Dr. Carter shrugged. “Sounds like children, to me.”
“Do you have children, Stephen?”
Carter was taken back by the question, but he answered honestly. “Yes, actually. A daughter. Rachel.”
“Tell me about her?”
To his surprise, he did.
🗲
As the weeks passed, Dr. Carter’s sessions with Helen of Wherever became more and more bearable. She would feed him some petty details about her powers to pretty up the reports, and he got to skive off for most of his workday.
Other than that, they mostly just talked.
“How did you meet your wife, Dr. Carter?”
“Oh, it wasn’t anything special. Pam moved to my school in year 12, we went to a few mixers…” The scientist scratched the back of his neck. “I’m not sure when we got serious, but suddenly she was helping me through university and… well, what else was I supposed to do?”
Helen didn’t answer. She was staring right past the scientist’s head.
Dr. Carter clicked his fingers. “Helen? You there?”
She shook her head. “Sorry, nostalgia got me. Sometimes you moderns still sound so foreign when you talk about marriage.”
“I suppose yours was arranged?”
“Yes and no.”
“…I’m just not allowed to be right, am I?”
“No you are not. Do you remember my brother Pollux?”
“Yeah. You sounded close… oh, God, you weren’t married, were you?”

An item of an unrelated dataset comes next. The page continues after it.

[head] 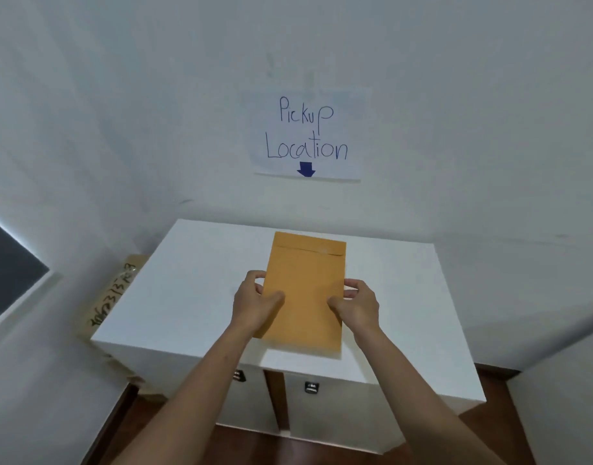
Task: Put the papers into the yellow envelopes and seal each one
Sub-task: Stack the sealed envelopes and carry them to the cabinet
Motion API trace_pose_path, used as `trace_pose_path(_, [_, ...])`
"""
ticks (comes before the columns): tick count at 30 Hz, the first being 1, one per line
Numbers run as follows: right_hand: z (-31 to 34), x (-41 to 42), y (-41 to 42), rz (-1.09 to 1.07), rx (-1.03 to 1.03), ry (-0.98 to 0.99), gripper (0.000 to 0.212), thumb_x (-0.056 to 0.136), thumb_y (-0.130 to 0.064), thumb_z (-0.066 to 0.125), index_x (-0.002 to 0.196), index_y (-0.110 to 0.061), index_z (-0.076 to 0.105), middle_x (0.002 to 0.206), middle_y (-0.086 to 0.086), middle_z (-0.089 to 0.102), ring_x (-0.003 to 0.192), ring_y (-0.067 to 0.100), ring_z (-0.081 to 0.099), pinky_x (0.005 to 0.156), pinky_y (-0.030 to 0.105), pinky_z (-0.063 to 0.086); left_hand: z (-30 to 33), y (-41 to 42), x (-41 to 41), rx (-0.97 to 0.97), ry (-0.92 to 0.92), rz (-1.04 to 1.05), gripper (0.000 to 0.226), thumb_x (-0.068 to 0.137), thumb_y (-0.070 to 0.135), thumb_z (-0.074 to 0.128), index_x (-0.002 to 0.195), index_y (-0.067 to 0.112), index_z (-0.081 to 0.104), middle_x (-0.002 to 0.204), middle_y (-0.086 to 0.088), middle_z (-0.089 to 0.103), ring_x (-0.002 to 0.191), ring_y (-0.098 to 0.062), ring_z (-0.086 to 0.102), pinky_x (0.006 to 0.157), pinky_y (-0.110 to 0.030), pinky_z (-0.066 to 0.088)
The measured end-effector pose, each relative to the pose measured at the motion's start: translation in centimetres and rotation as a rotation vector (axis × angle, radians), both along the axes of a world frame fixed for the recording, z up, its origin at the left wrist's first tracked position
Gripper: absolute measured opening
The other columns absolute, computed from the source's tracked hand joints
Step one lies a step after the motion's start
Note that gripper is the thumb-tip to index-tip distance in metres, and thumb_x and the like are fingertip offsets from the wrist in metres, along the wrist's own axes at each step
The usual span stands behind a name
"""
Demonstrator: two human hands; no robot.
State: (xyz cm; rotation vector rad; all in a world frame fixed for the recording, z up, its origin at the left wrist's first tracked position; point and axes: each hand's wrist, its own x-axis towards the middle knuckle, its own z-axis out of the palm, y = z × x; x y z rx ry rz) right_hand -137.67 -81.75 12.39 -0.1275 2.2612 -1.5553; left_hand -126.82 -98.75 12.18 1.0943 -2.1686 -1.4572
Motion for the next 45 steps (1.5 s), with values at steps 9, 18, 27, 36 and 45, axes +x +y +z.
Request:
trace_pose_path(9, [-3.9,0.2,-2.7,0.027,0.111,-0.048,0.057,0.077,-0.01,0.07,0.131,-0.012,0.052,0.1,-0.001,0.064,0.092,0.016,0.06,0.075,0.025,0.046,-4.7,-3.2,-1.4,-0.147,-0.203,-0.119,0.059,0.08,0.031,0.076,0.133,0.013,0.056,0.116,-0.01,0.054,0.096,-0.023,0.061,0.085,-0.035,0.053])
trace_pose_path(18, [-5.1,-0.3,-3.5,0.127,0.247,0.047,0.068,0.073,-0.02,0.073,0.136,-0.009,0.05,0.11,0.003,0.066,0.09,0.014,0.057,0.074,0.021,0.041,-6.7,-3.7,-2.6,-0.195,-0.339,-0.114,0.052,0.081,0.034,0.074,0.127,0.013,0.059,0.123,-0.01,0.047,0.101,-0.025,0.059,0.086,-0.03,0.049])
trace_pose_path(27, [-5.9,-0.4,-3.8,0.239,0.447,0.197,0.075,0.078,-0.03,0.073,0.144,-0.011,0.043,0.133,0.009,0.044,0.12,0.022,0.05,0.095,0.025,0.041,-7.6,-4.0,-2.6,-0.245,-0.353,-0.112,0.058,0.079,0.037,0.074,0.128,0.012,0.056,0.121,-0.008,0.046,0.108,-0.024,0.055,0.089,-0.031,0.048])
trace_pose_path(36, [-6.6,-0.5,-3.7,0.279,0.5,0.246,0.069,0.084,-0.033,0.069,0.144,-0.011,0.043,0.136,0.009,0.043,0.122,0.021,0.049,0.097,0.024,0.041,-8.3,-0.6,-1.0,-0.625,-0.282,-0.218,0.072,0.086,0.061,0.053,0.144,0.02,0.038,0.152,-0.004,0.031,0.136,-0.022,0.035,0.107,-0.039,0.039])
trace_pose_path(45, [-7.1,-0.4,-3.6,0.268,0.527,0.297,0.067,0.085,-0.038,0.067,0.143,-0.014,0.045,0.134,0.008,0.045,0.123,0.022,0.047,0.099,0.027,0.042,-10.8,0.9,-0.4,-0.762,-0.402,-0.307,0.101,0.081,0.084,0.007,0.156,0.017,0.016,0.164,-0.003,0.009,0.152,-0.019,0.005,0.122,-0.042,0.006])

“I wish I could act like that was a completely stupid question, but no, we were not. As for us being close, we got on well enough. Our mortal brother Castor, though, he was the one Pollux really loved.” She smiled. “The Dioscuri, people called them, or the Gemini.”
“Wait, that—”
“Yes, Stephen, that Gemini. You’d think growing up in the company of gods—even ones as small and petty as me and Pollux were—would’ve stunted a boy like a flower in the shadow of a great tree. But Pollux wasn’t like that. His divinity didn’t cast a shadow over anyone. Only light. Or maybe Castor loved him too much for that to matter.”
To Dr. Carter’s ears, they sounded exactly like the kind of sibling duos that made his life hell in school. “They get up to much?”
“Like you wouldn’t believe. I remember once, when Theseus and his mate abducted me—”
“Wait, you got kidnapped by Theseus? The bloke who fought the Minotaur?”
Helen waved her hand. “This was years after that. He and… Pirithous I think it was were looking for new, divine wives. I was Theseus’ choice. I was also ten.”
“Christ.”
“Oh, it wasn’t as bad as all that. All it meant was that my brothers had plenty of time to come get me. We took Theseus’ mother with us as my handmaid. Aethra. Sweet thing, a bit thick.”
Stephen chuckled. “Is that some old Greek code of honour? You take our sister, we take your mum?”
“Not really. I just needed a new handmaiden. I hear after they lost me they tried stealing away Persephone. You can probably guess how that turned out for them.”
“Should I?”
“Her husband is the king of hell.”
“Oh. To be fair, I can’t imagine that was ever anyone’s normal.”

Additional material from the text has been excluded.